HOME

Sisal Plants for Fiber & Food stock.

(AGAVE PLANTS)

AGAVE PLANTS

Our Vision for decades has been, that Australian Aboriginal communities could use well drained Arid & Tropical land in northern Australia to grow and manufacture Agave crops!

Sisal fibre has a greatest potential to replace most of the Petrochemical reliant plastic products that currently pollute our planet, starting with common simple things like cloths, bags, rope etc.

Sisal fibre value is between $500~$1'200 ton, depending on classification.

Length/Class Description;
3L At least 915 mm, without knots and cream to a light straw colour.
3 At least 610 mm.
UG  Darker colour fibre.
PM Shorter than 610 mm with knots and darker colours.

A Sisal farm and associated value added business, have the potential to sustain thousands of people in outback Towns!  That does not take into account the leaf waste or pulp, left as a by-product, this waste has been used profitably for cattle feed , on average 10~27kg of fresh sisal waste have been fed daily to dairy cows!

Our Vision also entails seeing Sisal (Agave) fibres grown, and processed in Australian Mills, But also woven into natural carpets and fabrics, to be on-sold & exported around the world!

If there are philanthropists out there with a similar visions, please contact us, as we would love to be involved in getting this industry setup in Australia, let's start the process together as we already have the market for national sales & distribution, or JUST DO IT!

These Plants could replace Rural Cotton Belt and as this plant is not unlike a CACTUS, would adapt well taking into account the amount of growth required 'Obviously' growth is increased by Irrigation & Nutrition.

Research shows the raw Sisal fiber produces a yield upwards of $700.oo per tone, with a plant life of about 8 years and harvesting every 6 months, in certain conditions!

See this informative video.

As "Fodder" for the farmer: (Agave Sisalana, Sisal Hemp, Henequen, Agave Sisalana)

Agave plant is a Stemless perennial with thick succulent leaves 1~1.5 mt long having smooth edges and a sharp dark brown terminal spine, the plant produces a central spike up to 6 mt high after seven or eight years, historically (mentioned above) the leaves are threshed for the durable white fibers used in the manufacture of rope and twine.

The leaf waste or pulp, left as a by-product accumulates in large amounts at Processing sites.  Sisal leaf waste has been used profitably for cattle and rabbit feed. Up to 27 kg of fresh sisal waste have been fed daily to dairy cows, but the average intake of sisal waste when used as a supplement for grazing cattle is about 10 kg per day, undesirable side effects have not been observed even after heavy feeding of sisal waste for long periods, the succulence of fresh sisal waste makes it a useful feed during dry periods.  Once accustomed to it, cattle find sisal waste quite palatable.

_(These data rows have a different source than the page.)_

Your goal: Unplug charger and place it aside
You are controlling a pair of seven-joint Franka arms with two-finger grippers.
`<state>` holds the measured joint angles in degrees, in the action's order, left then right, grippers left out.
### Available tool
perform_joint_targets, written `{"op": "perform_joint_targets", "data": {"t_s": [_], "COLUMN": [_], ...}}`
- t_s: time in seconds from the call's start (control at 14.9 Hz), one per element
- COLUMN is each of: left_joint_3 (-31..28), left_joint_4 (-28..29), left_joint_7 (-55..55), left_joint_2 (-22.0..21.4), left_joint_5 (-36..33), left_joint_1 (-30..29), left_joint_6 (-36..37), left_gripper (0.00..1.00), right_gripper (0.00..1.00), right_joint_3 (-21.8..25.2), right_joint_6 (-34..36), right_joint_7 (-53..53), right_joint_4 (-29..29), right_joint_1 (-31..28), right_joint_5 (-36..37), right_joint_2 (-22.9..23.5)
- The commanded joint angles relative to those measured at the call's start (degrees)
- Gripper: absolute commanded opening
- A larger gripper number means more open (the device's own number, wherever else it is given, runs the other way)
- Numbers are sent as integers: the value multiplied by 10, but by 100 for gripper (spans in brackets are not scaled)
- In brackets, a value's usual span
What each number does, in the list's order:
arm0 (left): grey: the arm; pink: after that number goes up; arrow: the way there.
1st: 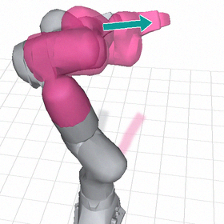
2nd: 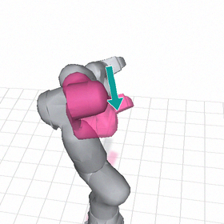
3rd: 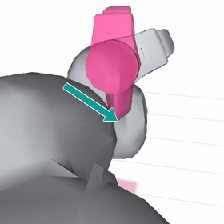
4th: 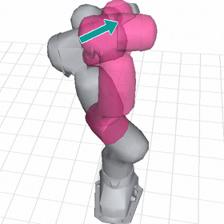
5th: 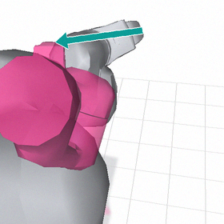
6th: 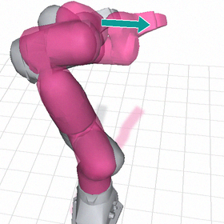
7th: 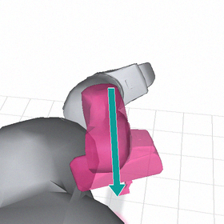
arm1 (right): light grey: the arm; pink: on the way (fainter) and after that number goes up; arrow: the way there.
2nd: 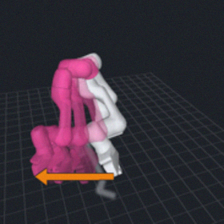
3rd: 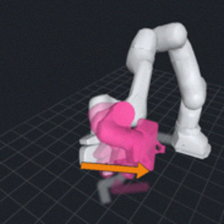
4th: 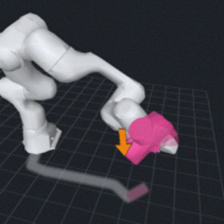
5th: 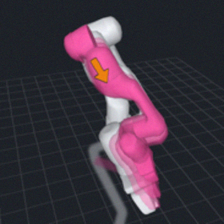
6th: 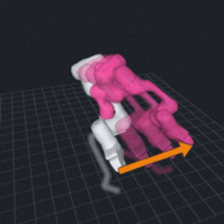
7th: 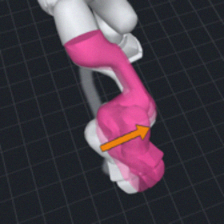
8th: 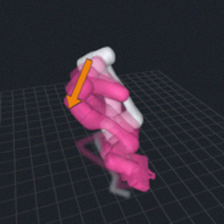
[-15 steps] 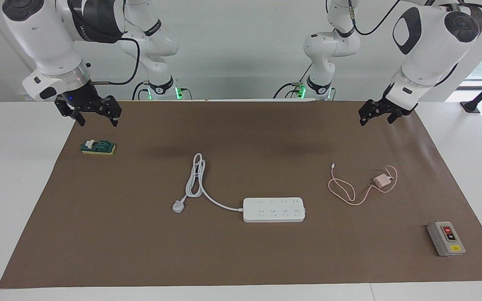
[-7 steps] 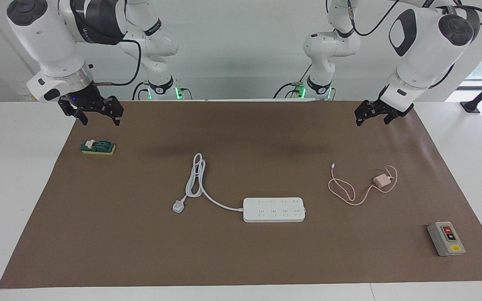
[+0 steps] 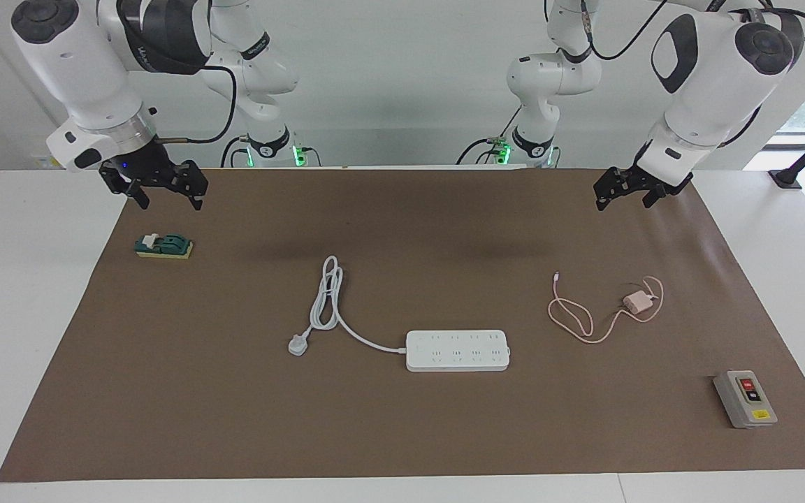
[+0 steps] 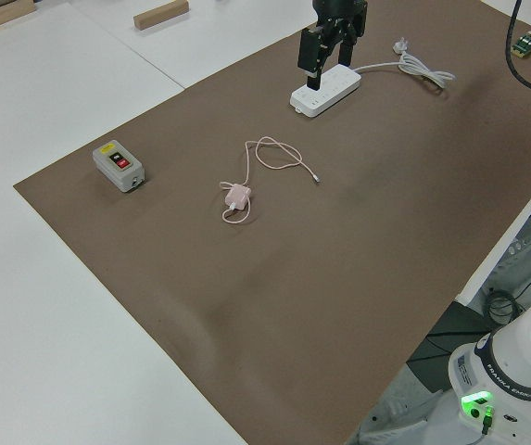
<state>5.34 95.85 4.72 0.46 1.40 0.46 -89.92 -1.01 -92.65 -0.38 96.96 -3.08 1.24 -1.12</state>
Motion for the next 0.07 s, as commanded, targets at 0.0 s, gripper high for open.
{"op": "perform_joint_targets", "data": {"t_s": [0.0], "left_joint_3": [-2], "left_joint_4": [-29], "left_joint_7": [-10], "left_joint_2": [15], "left_joint_5": [1], "left_joint_1": [-2], "left_joint_6": [17], "left_gripper": [100], "right_gripper": [100], "right_joint_3": [-2], "right_joint_6": [-2], "right_joint_7": [-10], "right_joint_4": [13], "right_joint_1": [-1], "right_joint_5": [-8], "right_joint_2": [-16]}}
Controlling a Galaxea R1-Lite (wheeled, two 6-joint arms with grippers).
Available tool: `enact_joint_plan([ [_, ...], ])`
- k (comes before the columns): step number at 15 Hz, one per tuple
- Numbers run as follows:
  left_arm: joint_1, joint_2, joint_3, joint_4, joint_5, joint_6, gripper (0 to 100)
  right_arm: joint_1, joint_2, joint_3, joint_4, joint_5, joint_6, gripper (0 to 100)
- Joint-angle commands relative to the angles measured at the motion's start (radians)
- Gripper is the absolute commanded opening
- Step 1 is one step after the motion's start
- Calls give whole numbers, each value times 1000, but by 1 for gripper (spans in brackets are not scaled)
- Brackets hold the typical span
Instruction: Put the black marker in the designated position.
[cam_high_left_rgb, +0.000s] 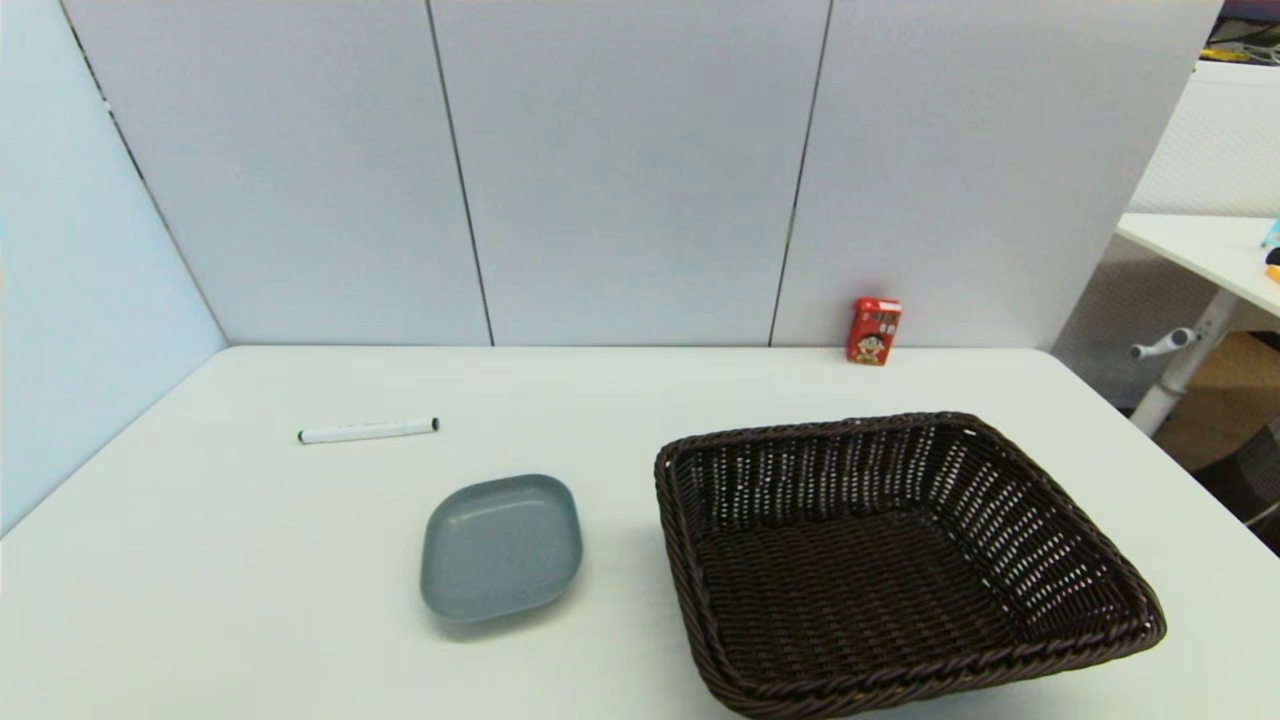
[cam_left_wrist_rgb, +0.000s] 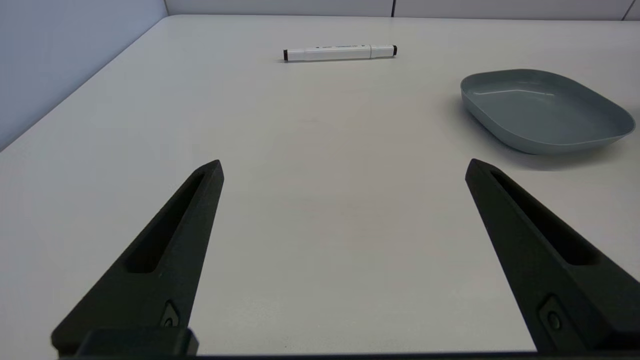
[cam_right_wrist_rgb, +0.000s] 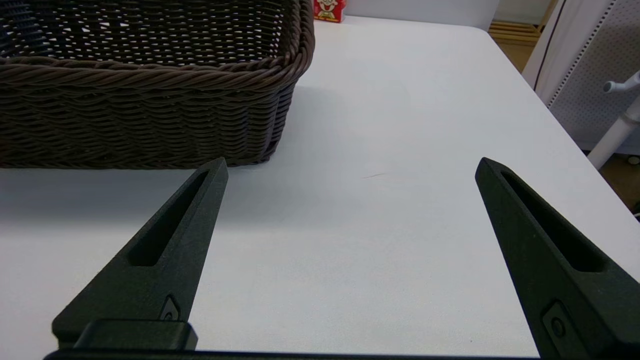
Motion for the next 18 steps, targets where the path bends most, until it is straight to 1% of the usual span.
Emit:
enact_joint_plan([
  [1, 1, 1, 0, -1, 0, -1, 100, 0, 1, 0, 0, 0, -1, 100],
  [15, 1, 1, 0, -2, 0, -2, 100, 0, 1, 0, 0, 0, -1, 100],
  [18, 1, 30, -3, 10, 3, -28, 100, 0, 1, 0, 0, 0, -1, 100],
])
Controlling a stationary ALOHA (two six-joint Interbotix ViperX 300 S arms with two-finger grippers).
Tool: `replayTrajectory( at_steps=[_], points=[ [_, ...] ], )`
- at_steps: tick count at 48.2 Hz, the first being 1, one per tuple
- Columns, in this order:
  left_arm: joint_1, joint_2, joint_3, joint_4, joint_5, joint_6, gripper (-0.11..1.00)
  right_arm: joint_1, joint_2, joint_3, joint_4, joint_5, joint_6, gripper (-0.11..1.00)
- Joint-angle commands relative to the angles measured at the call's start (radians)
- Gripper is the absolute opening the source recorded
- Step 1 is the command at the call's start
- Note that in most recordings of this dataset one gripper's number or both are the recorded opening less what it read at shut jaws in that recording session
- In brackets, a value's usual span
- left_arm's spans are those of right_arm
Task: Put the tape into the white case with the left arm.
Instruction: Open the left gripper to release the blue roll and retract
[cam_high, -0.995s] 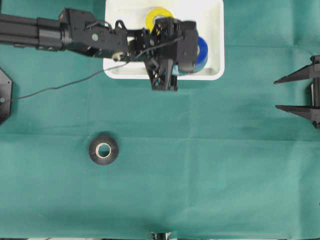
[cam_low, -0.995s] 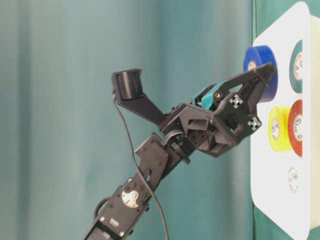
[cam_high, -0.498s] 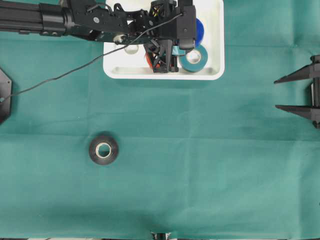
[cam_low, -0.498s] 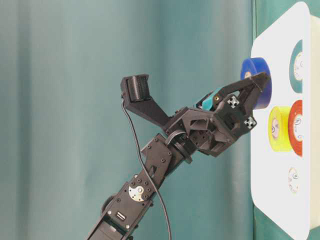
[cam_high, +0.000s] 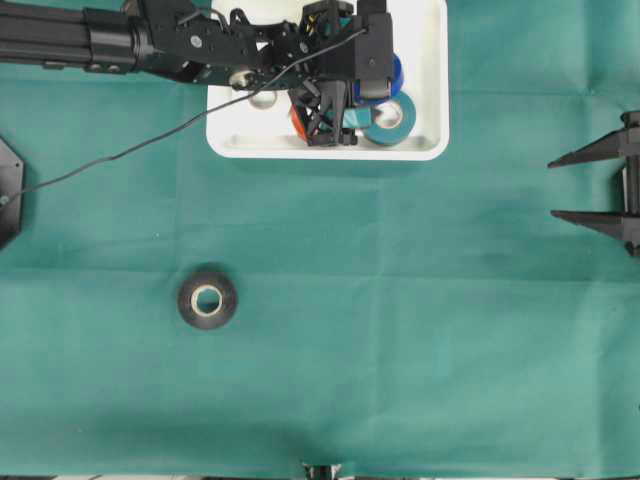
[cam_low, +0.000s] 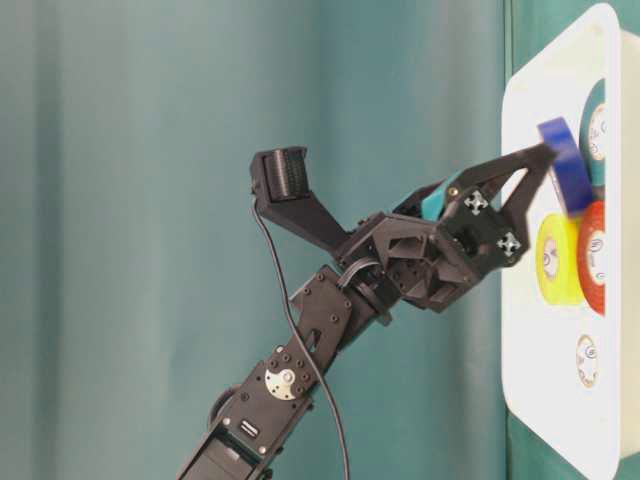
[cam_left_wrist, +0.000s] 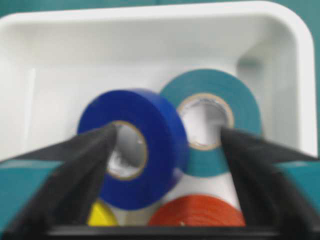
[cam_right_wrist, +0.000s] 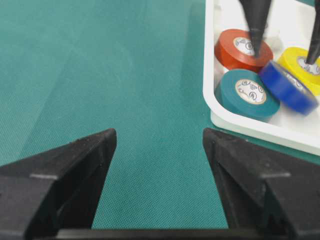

Sisal waste ferments rapidly and should be used within forty eight hours or be either sun dried or ensiled (put into a silo or silage clamp in order to preserve it as silage).

It takes about one month for "untrained" cattle to reach the maximum intake of fresh waste, whereas a cow which has received sisal waste the previous season attains the same level in a week. Cattle accustomed to sisal waste attack it avidly, the main limitation of utilising sisal waste for feed is its high moisture content. Besides, it is perishable and low in nutritive value, mostly because of its lack of digestible protein and phosphorus.

These are only a few of possibly thousands of uses that we have sourced, so if you have any information that you think we could use please forward them to us, so that our visitors can appreciate them.

The HISTORY of Sisal: It is told Sisal is a plant original from Yucatan, Mexico. It is also called sosquil and green gold.

Centuries before the arrival of the Spaniards, the mayans used the fiber of the yucatecan sisal in their activities, without sisal, it had not been possible to construct the temples and buildings that are characteristically of this culture, a pre-Columbian civilisation.

The Spanish conquerors gave little importance to the sisal, however the Indians continued with its crop and rudimentary industrialisation, called ci' and its Tzoztzqui fibers (agave hair) that the Spaniards turned into sosquil. Fray Diego de Landa said: " the natives of Yucatan have a country weed that their raise in their houses and produce cañamo with which they make infinite things for their service ".

In the advanced colonial period, the culture and commerce of sisal was done as an additional work in the haciendas with the purpose of obtaining the necessary fiber for its own consumption of ropes and bags. The sisal boardings began in 1780. The main items were hammocks, bags and camp beds.

In 1875 the patent of the first efficient defibering machine was granted to Jose Esteban Solís, some time later, the steam machine united to the defibering machines.

In 1878 Cyrus McCormick invented the wheat sheave machine, which used sisal thread denominated "Binder Twine", this stimulated the crop and as a consequence the use of mechanical elements in the sisal production was impelled.

In the World War-I the demand of products processed with sisal increased in a considerable amount, with an accelerated demand since the World War II, giving origin to the creation of numerous factories around the world.